Art contemporain

Voyage à Nantes, été au Havre…

Deux parcours, deux ambiances.

Par Anne-Cécile Sanchez · Le Journal des Arts

Le 17 juillet 2025 - 710 mots

Du surréalisme urbain à Nantes à la poésie balnéaire au Havre, l’art contemporain s’invite dans l’espace public.

Nantes, Le Havre. Deux manifestations jumelles se tiennent en même temps dans l’Hexagone, « Le Voyage à Nantes » et « Un été au Havre ». Chacune prend place dans une cité portuaire. Le Voyage à Nantes a été lancé par Jean Blaise en 2012 : ce dernier a quitté ses fonctions fin 2024, mais a conçu le programme de l’édition 2025 dont la nouvelle directrice générale est Sophie Lévy. Jean Blaise fut également le concepteur d’Un été au Havre, créé en 2017 : Gaël Charbau a repris le flambeau et signe sa 3e édition. Le principe des deux événements est a priori le même : proposer dans le paysage urbain un parcours d’œuvres, dont certaines rejoignent chaque année une collection pérenne à ciel ouvert.

Placée sous le signe de l’étrangeté, cette édition 2025 du Voyage à Nantes invite son public à cheminer entre vision et illusion. Parmi les auteurs d’œuvres phares, citons Iván Argote qui fait disparaître la statue de Louis XVI de la colonne érigée au centre de la place Maréchal-Foch : un escamotage symbolique, mais peu photogénique. Laurent Tixador plaque, lui, le fantasme du retour à la nature sur la façade du tramway sous la forme d’un décor de cabane, l’original étant à découvrir sur les pelouses du parc de Procé… Tandis que l’installation atmosphérique de Jenna Kaës confère au hall central du dispensaire Jean-V, à l’ouest du centre-ville, des allures de décor lynchien.
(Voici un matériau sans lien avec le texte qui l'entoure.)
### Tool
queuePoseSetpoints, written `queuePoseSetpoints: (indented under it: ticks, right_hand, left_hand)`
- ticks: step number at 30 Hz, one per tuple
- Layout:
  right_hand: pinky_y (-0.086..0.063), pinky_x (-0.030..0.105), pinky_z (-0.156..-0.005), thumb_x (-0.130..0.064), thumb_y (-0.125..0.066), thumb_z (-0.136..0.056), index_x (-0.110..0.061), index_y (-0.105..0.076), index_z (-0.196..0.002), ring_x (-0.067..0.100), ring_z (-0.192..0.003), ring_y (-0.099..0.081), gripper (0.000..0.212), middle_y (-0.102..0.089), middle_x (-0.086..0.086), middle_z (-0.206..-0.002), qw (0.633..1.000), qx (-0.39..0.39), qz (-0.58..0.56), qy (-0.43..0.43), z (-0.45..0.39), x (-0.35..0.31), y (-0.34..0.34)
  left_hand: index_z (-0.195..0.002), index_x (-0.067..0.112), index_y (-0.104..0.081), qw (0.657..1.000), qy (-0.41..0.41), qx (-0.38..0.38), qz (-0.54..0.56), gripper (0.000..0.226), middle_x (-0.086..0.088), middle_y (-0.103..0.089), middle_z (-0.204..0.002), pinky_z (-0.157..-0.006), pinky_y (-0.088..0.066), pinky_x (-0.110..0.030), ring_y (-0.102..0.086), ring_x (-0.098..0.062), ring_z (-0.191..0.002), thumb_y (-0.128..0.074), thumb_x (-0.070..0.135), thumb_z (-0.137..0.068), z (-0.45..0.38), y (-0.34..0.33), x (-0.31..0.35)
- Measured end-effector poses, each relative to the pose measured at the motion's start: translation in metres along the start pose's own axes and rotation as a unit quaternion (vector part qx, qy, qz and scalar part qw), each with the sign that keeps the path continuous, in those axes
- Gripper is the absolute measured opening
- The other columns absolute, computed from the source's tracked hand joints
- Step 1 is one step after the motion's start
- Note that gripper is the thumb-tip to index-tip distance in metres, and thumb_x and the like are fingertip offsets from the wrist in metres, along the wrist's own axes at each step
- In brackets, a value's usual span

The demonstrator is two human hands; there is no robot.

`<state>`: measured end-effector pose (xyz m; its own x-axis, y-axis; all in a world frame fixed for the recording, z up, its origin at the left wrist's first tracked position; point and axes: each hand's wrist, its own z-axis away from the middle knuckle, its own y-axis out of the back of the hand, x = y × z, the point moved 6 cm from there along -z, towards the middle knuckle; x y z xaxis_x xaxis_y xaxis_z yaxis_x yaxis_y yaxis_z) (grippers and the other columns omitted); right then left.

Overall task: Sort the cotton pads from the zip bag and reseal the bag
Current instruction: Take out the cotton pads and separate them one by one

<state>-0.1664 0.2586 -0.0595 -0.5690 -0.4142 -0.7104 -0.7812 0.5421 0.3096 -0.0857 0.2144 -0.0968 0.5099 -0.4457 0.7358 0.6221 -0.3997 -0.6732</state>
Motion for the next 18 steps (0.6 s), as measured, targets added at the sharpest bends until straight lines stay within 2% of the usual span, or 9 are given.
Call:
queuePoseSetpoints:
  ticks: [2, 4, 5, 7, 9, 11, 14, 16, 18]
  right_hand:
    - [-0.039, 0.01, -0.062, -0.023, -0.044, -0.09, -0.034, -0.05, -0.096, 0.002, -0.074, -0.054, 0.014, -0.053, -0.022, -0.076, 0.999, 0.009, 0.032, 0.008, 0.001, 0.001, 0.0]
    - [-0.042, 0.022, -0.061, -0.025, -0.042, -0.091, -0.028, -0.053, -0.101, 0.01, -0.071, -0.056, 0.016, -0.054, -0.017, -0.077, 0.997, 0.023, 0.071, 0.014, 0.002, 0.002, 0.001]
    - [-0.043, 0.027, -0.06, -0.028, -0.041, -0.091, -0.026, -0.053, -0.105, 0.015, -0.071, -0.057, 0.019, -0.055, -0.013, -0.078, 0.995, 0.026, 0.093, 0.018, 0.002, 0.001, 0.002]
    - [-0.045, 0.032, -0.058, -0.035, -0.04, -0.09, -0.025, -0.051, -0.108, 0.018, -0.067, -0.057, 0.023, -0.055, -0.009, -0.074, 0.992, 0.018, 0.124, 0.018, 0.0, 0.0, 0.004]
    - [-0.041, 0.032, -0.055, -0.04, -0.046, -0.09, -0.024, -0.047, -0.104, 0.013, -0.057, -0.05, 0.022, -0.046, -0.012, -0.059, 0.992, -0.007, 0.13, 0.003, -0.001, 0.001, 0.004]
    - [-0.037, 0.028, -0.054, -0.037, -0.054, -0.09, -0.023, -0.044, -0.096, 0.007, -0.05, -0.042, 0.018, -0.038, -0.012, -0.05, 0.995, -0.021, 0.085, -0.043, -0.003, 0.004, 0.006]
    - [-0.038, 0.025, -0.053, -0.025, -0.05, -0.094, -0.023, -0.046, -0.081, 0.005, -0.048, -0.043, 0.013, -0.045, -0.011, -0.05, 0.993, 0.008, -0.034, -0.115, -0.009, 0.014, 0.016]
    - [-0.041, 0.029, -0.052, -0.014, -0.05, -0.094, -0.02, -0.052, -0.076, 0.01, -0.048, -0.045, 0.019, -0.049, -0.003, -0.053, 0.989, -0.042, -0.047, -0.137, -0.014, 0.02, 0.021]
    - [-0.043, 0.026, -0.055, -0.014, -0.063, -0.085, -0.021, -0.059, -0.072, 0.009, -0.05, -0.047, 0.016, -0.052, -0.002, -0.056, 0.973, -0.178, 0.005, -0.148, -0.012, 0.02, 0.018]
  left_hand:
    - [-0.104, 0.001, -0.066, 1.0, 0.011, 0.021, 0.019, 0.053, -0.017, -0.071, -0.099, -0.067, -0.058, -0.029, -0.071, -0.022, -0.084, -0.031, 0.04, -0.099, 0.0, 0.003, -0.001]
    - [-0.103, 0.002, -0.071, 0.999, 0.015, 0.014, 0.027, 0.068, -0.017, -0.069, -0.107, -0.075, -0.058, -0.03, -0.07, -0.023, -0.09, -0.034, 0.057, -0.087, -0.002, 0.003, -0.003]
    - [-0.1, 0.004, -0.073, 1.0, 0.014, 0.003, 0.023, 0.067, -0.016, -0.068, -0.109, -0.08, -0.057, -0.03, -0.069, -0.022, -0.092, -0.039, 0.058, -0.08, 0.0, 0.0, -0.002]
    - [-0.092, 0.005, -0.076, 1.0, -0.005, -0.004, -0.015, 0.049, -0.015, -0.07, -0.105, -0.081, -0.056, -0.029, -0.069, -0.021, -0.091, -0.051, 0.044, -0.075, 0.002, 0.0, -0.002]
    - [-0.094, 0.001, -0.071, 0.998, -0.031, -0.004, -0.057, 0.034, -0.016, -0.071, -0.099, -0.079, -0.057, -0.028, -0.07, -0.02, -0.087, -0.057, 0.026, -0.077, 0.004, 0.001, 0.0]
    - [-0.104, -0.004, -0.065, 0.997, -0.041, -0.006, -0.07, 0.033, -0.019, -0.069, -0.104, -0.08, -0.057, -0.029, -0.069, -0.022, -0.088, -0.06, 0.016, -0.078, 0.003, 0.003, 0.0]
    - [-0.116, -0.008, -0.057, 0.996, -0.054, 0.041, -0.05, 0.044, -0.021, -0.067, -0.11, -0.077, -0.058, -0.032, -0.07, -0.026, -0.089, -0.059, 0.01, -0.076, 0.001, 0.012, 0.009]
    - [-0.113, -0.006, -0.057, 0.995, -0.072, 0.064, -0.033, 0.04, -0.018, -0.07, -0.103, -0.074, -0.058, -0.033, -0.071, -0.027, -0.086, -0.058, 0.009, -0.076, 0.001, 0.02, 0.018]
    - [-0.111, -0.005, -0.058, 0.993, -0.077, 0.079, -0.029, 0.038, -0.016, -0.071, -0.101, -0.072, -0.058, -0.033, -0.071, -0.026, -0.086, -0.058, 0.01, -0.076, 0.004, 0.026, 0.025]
Dans une veine plus réaliste, Willem de Haan remplace les allégories en pierre de la fontaine de la Place-Royale par des portraits de Nantaises et de Nantais, quand, place Graslin, Prune Nourry construit avec des coques de bateaux renversées la silhouette stylisée d’une femme enceinte allongée sur le dos – sorte de remake minimaliste de la sculpture Hon (1966), de Niki de Saint Phalle. Le fil conducteur pourra parfois paraître ténu. Il réserve quelques belles apparitions, comme l’intervention picturale subtile de Flora Moscovici jouant avec la teinte des mosaïques de l’ancien bâtiment des PTT dont le bleu semble déteindre sur le pavé de la rue de l’Héronnière. Le Voyage s’appuie aussi sur la programmation de deux institutions locales : à la HAB Galerie, le solo de Gloria Friedmann (« Combien de terres faut-il à l’homme ? ») fait écho à l’installation de l’artiste dans la cour de l’hôtel de Briord, tandis que le château des ducs de Bretagne présente 160 dessins et peintures d’Hokusai.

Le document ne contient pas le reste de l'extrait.